TASK INSTRUCTIONS
From the listing below, pull out all lines with "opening" in them.

= = = =

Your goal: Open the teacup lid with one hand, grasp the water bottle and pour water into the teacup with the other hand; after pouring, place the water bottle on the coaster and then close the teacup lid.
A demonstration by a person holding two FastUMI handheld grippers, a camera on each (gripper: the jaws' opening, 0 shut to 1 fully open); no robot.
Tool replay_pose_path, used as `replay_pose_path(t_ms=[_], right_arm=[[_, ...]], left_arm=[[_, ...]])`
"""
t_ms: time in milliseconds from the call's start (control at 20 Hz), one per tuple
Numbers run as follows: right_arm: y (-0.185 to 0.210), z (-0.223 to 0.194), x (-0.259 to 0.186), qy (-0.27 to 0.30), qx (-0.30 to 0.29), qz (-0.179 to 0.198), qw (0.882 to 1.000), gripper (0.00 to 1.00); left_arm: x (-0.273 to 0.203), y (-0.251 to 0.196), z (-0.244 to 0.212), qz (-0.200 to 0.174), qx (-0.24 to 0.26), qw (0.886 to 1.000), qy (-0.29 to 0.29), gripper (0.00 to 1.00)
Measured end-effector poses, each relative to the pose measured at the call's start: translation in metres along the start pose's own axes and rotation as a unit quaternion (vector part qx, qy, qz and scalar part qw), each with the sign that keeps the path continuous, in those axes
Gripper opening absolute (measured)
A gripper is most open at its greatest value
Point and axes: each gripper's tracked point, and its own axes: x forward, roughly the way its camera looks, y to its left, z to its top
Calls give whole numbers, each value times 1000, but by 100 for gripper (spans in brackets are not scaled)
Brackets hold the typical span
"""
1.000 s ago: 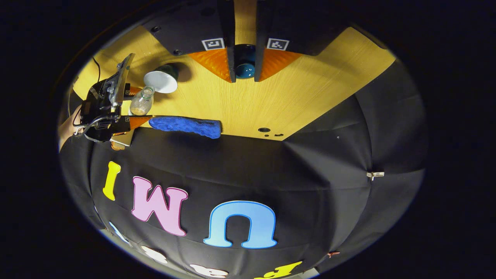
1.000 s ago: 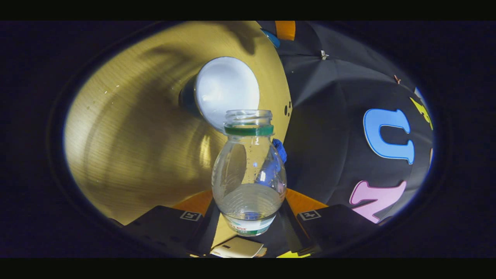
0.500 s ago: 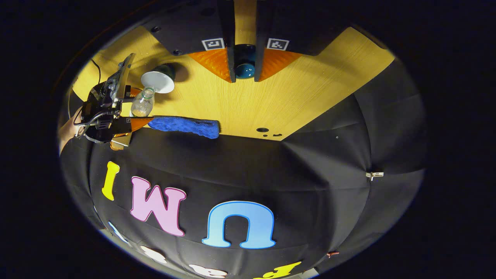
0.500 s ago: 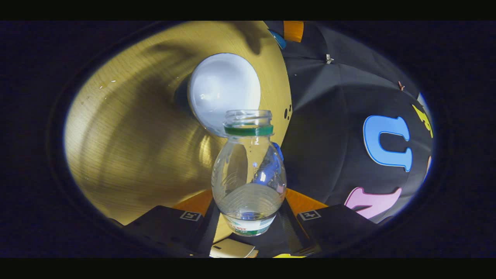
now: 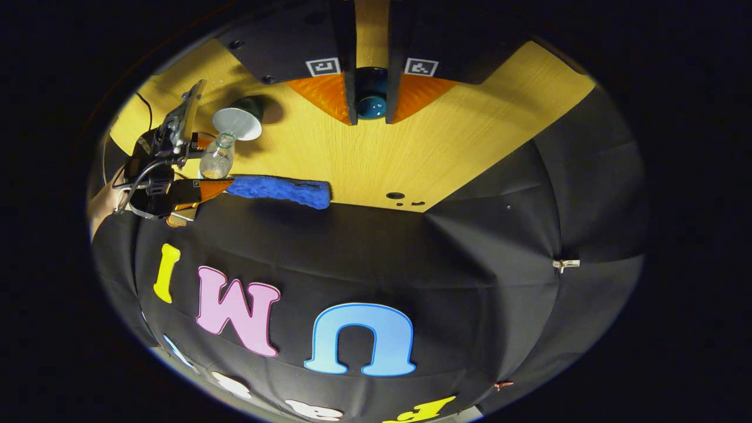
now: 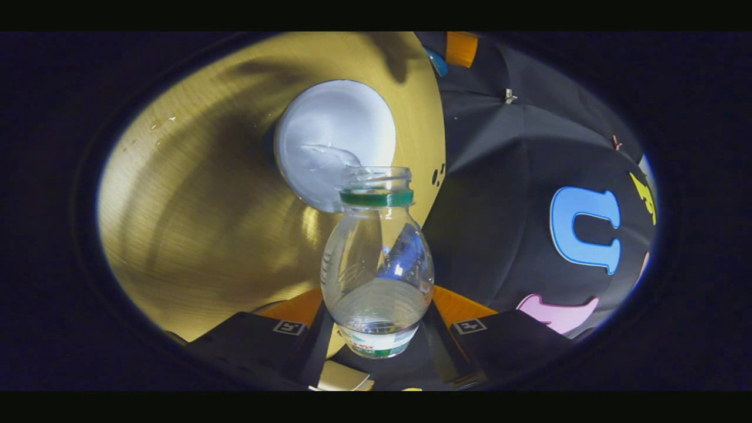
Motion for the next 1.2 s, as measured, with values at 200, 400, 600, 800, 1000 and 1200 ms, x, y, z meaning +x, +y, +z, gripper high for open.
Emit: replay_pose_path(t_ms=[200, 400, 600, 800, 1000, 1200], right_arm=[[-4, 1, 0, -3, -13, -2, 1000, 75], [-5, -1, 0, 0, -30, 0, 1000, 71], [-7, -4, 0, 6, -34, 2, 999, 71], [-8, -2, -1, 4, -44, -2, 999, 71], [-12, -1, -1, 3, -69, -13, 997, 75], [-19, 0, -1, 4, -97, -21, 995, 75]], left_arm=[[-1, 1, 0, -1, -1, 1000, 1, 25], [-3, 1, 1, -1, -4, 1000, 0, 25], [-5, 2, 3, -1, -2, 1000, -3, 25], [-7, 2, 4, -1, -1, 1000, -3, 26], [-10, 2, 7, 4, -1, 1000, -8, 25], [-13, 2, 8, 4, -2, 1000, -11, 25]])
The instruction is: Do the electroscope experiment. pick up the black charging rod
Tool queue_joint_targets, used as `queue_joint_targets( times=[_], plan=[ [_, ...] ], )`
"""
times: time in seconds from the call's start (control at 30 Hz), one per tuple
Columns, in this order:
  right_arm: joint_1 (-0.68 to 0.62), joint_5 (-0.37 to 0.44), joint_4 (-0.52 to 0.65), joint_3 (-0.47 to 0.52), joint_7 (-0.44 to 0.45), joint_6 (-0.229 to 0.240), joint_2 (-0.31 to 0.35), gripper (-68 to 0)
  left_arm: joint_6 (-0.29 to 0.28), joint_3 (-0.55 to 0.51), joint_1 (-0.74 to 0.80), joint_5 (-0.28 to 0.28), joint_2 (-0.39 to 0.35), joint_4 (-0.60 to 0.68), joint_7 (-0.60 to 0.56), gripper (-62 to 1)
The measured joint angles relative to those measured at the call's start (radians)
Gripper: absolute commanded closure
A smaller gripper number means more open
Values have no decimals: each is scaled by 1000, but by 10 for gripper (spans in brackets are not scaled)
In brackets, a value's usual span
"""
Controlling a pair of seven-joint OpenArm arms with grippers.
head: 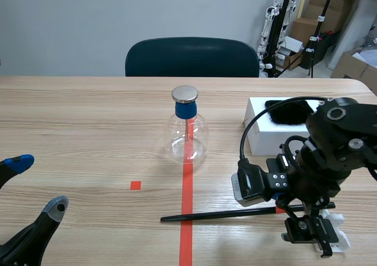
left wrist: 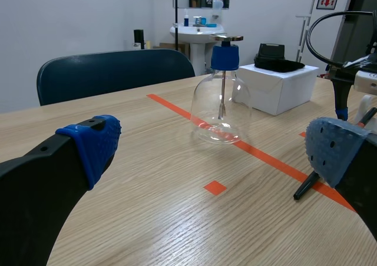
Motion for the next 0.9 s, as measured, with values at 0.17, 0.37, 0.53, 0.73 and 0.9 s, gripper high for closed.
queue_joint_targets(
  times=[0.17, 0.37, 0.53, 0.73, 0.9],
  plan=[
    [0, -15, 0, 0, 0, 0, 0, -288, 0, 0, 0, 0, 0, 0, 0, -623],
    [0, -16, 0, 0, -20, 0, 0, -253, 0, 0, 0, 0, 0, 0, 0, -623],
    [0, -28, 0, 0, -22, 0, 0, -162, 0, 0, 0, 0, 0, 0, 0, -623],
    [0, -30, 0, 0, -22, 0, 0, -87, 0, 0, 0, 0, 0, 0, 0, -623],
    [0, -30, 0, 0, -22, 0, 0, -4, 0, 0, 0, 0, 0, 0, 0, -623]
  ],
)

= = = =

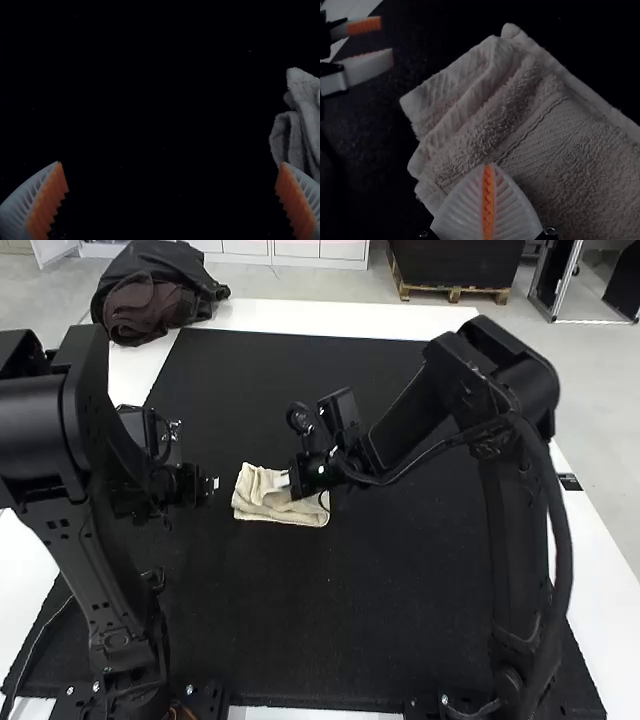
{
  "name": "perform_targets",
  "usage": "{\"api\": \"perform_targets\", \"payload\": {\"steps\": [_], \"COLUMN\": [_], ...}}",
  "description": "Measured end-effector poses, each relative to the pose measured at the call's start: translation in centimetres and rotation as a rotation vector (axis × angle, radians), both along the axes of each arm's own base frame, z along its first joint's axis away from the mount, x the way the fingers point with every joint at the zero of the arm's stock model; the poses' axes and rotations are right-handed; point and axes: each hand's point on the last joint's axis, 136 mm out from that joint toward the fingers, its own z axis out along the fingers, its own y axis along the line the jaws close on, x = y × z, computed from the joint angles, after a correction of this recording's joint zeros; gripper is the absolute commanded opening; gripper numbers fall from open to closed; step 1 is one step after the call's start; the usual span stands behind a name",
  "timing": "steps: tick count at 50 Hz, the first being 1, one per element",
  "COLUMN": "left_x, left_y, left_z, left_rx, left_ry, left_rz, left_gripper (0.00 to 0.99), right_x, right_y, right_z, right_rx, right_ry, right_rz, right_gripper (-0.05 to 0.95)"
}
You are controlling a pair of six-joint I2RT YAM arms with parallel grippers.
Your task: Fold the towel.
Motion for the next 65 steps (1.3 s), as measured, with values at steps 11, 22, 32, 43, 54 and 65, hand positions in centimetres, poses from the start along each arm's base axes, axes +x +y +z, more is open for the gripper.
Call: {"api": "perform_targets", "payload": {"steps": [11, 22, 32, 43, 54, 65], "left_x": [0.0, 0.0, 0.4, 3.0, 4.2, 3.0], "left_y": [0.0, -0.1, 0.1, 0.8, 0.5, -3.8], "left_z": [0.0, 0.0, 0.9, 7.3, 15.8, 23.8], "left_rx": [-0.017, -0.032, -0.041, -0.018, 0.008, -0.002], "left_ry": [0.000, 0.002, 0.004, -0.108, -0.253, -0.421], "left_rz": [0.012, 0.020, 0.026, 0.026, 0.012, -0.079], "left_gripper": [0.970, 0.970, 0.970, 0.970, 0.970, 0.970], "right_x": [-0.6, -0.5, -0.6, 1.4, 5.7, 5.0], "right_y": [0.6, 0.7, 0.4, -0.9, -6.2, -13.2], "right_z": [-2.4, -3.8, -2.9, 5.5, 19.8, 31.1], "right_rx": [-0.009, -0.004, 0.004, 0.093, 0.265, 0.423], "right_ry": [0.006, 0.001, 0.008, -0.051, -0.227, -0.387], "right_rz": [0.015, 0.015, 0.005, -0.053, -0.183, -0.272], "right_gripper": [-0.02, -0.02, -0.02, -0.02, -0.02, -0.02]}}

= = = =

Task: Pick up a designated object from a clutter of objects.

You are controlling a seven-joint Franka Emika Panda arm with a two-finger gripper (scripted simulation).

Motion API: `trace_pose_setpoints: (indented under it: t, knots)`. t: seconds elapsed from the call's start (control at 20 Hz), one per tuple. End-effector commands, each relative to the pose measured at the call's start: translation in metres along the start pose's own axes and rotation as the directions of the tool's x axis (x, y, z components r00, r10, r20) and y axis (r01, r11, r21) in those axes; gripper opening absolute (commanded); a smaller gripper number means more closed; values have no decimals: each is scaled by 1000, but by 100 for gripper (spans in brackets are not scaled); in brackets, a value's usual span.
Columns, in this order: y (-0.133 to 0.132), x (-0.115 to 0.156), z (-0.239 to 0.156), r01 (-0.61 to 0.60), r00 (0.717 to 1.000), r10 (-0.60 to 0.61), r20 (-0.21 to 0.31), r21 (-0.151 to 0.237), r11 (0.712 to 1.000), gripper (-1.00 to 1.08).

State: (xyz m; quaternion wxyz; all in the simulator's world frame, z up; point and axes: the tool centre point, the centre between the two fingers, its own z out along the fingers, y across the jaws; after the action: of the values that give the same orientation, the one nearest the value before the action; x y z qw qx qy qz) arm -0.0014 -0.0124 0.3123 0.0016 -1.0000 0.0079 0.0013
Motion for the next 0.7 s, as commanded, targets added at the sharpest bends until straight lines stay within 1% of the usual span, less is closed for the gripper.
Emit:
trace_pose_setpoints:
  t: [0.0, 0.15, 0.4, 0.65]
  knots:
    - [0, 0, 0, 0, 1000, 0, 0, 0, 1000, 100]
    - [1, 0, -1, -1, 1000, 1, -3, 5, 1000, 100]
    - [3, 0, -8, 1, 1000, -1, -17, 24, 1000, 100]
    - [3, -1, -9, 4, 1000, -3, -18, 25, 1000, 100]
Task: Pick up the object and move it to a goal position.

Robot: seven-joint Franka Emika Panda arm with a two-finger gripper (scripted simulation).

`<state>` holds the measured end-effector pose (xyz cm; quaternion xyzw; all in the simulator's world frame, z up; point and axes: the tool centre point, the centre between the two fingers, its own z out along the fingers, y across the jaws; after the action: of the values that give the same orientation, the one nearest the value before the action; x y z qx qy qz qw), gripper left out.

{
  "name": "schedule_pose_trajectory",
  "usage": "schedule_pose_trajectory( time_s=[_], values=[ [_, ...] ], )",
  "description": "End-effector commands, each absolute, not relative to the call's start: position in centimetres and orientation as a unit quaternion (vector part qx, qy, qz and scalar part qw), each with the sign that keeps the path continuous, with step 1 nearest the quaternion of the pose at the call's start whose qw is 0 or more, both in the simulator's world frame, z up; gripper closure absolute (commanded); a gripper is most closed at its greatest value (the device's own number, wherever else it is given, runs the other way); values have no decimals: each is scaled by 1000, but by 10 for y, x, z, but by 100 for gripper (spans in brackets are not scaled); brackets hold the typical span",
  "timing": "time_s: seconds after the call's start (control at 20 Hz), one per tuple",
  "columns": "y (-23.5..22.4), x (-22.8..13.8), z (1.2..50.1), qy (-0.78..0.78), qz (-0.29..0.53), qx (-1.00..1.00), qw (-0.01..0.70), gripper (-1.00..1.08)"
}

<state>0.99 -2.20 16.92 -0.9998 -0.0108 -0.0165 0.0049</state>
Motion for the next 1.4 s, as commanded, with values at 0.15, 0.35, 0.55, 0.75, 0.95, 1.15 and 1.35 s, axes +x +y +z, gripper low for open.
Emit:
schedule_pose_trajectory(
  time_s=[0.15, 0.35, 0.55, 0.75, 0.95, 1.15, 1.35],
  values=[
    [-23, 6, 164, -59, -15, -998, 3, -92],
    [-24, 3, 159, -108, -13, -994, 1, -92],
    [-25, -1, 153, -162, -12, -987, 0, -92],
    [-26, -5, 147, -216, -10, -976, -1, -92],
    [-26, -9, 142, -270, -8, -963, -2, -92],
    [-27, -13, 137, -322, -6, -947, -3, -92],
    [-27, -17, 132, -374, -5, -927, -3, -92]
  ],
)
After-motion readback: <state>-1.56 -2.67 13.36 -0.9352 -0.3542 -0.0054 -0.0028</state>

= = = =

SOLUTION FOR THIS PROBLEM
A demonstration by a person holding two FastUMI handheld grippers, a camera on each (gripper: the jaws' opening, 0 shut to 1 fully open); no robot.
Gripper opening absolute (measured)
  "description": "Measured end-effector poses, each relative to the pose measured at the call's start: translation in centimetres and rotation as a rotation vector (axis × angle, radians), both along the axes of each arm's own base frame, z along its first joint's axis away from the mount, x the way the fingers point with every joint at the zero of the arm's stock model; the poses' axes and rotations are right-handed; point and axes: each hand's point on the last joint's axis, 136 mm out from that joint toward the fingers, its own z axis out along the fingers, its own y axis along the line the jaws close on, x = y × z, computed from the joint angles, after a correction of this recording's joint zeros; gripper is the absolute commanded opening; gripper numbers fall from open to closed; step 1 is one step after the call's start; the usual span stands behind a name",
Motion API: `trace_pose_setpoints: (indented under it: t, knots)`. t: seconds elapsed from the call's start (control at 20 Hz), one per tuple. End-effector commands, each relative to the pose measured at the call's start: translation in metres along the start pose's own axes and rotation as the directions of the tool's x axis (x, y, z components r00, r10, r20) and y axis (r01, r11, r21) in those axes; gripper opening absolute (commanded); a smaller gripper number means more closed; values have no decimals: each is scaled by 1000, but by 100 for gripper (spans in brackets are not scaled); in brackets, a value's usual span.

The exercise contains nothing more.